Fruits of the Spirit
When did the words "excuse me" become vile curse words? I just said "excuse me" as I bumped into a woman's child. She whips around and starts spewing and spitting. As I back away in fear, others walk by looking at a little laminated box held in their hands. No one stops nor even looks.
I volunteered to be put into cryogenic hibernation in 1954, but never thought humanity would dissolve this rapidly. Only 65 years later, does the true nature of humanity show in dark contrast. "Yes sir, excuse me, thank you" are precursors to an argument or fight. Curse words that would have ostracized me are considered friendly greetings. Cleavage, tatoos, lack of modesty, layers of makeup - nothing is left to the imagination. I fear that these images will be with me for the remainder of my life.
I can feel a tear fall down my cheek. We had just begun to heal after the horrors of WWII. It is why I volunteered for the cryogenic experiment. I had such hope and excitement for the future. I now feel shame and disgust.

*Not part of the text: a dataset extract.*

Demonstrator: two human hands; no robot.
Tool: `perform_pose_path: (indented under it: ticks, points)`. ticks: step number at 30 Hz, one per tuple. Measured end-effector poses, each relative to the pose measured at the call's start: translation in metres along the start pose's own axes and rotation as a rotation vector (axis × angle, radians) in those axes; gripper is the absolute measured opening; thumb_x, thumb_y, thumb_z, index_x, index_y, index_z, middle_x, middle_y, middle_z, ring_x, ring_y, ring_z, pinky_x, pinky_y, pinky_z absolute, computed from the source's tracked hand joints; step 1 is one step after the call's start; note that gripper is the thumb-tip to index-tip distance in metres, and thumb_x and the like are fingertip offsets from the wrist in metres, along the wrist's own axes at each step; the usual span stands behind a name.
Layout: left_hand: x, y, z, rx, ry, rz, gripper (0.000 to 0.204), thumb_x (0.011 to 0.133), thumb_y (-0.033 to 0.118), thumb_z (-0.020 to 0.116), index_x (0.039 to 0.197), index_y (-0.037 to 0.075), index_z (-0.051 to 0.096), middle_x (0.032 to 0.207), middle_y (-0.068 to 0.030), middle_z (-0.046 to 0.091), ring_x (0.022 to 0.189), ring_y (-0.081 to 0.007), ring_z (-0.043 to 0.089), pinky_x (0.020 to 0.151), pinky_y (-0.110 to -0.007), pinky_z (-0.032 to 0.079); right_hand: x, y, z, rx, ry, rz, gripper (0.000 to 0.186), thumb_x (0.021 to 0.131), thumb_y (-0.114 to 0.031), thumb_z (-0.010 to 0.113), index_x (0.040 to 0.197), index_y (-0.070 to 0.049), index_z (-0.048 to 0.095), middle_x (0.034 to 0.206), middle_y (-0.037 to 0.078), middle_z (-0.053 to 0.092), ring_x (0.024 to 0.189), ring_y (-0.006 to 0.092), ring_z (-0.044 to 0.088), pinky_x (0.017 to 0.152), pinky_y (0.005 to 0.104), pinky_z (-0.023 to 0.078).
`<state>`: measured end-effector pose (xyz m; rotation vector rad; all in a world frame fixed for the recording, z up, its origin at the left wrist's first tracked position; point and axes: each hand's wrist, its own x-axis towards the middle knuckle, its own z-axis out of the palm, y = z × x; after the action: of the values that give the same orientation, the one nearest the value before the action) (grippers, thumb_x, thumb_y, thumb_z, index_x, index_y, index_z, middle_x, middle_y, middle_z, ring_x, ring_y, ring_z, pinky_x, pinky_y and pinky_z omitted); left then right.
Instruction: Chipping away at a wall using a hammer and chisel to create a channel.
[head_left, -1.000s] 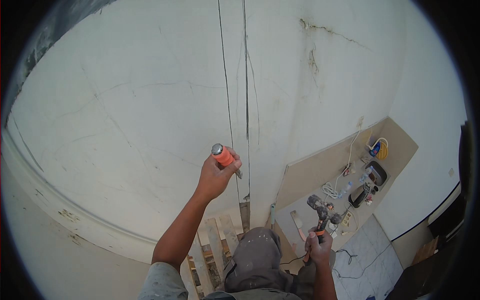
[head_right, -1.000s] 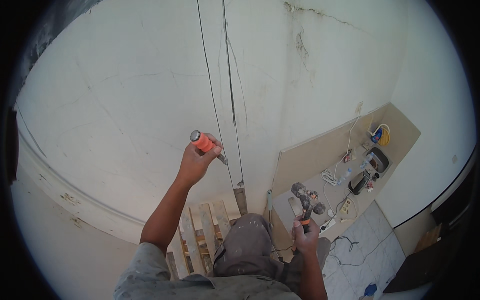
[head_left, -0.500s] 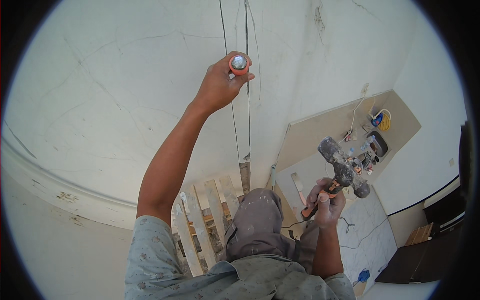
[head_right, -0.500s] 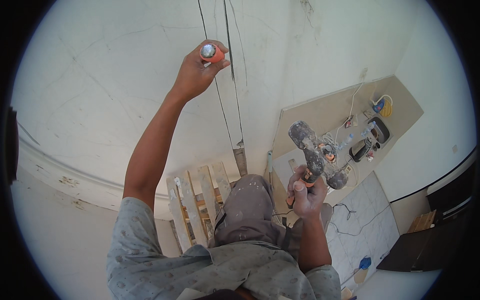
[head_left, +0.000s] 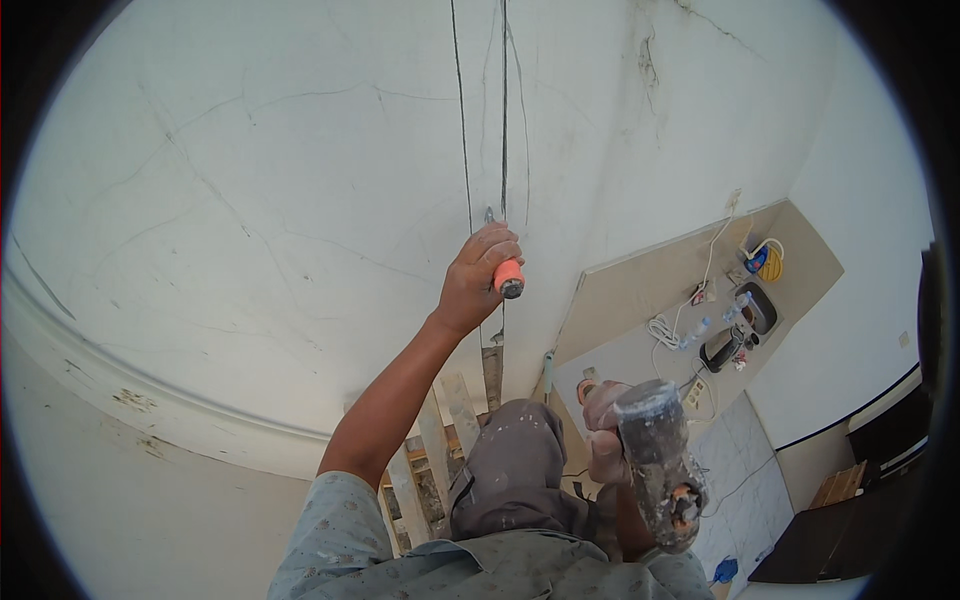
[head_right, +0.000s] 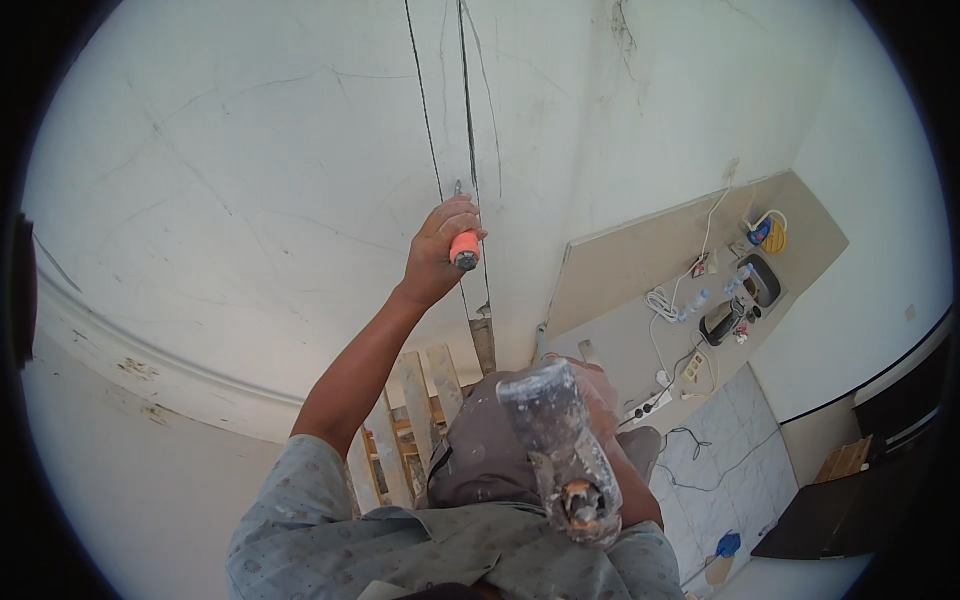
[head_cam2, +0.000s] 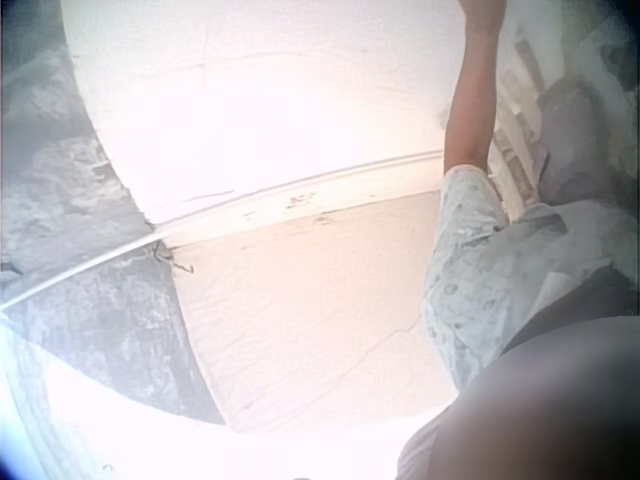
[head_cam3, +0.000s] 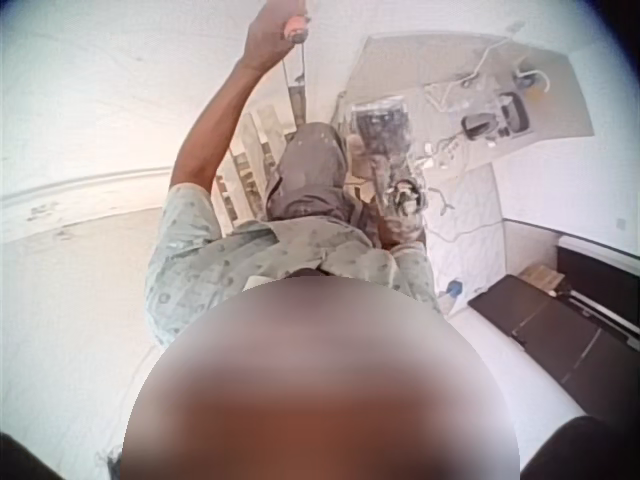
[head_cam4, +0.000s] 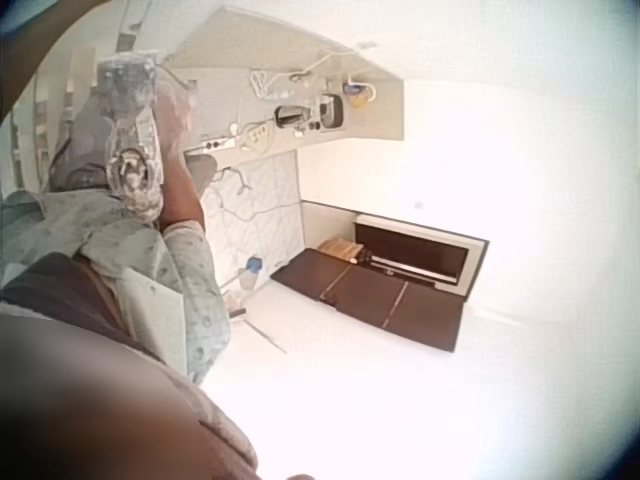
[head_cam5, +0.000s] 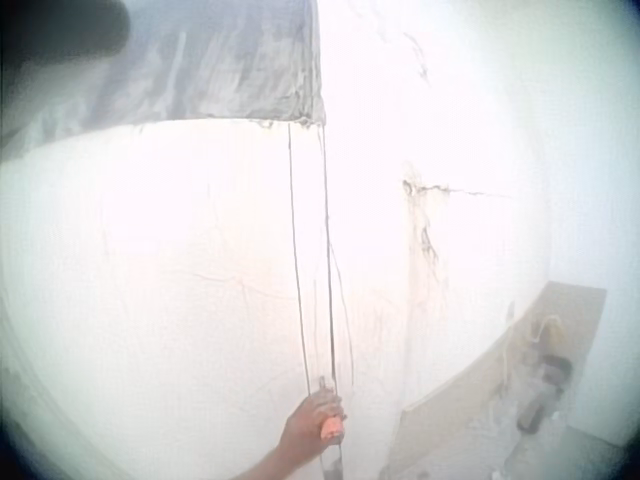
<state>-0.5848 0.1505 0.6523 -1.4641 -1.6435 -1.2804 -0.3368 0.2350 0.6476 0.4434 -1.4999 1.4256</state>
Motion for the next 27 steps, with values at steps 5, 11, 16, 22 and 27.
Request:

In an effort to determine what caused such degredation, I look for a book store. Many of the books would have never been allowed to see the light of day. The books in the children's section teach variations of sexual orientations. In bright colors and simple drawings, they describe tolerance and acceptance of various behaviors that would have had someone jailed or worse in 1954. I knew about sex from being born on a farm, but no one discussed it or glorified it until you were discussing marriage - between a man and a woman. Sure these different sexual desires existed in 1954. The horrors of WWII brought so many things to light, but we shielded the children. What happened to innocence? I do see a section on Dr. Seuss and smile as I remember many of those books - a small hope that naivety still exists?
I decided to listen in on conversations as I pretended to look at different books. Then I silently walked down the street listening. Finally, I stopped and sat on a bench near the street.
Such hypocrisy, such greed, such pride, such laziness, such lust, such envy, such anger, such obesity, such selfishness... more than 7 deadly sins. Someone killed God. I started crying.
A young man sits next to me and takes his hearing aids out of his ears. "Are you ok?" he asks.
I look at the genuine concern in his face. The deadly sins existed before humanity put words to them, and they will exist until the last human draws their final breath, but so will the fruits of the Spirit: love, joy, peace, patience, kindness, goodness, and faithfulness. Maybe it's me who lacks the last one.
I turn to the young gentleman and said, "Thank you for your concern, I was lost, but I think I just found my way." I extended my hand to shake his, and he seemed a little surprised at the gesture, but did respond by shaking my hand back.
I continued my walk down the street and continued to look up.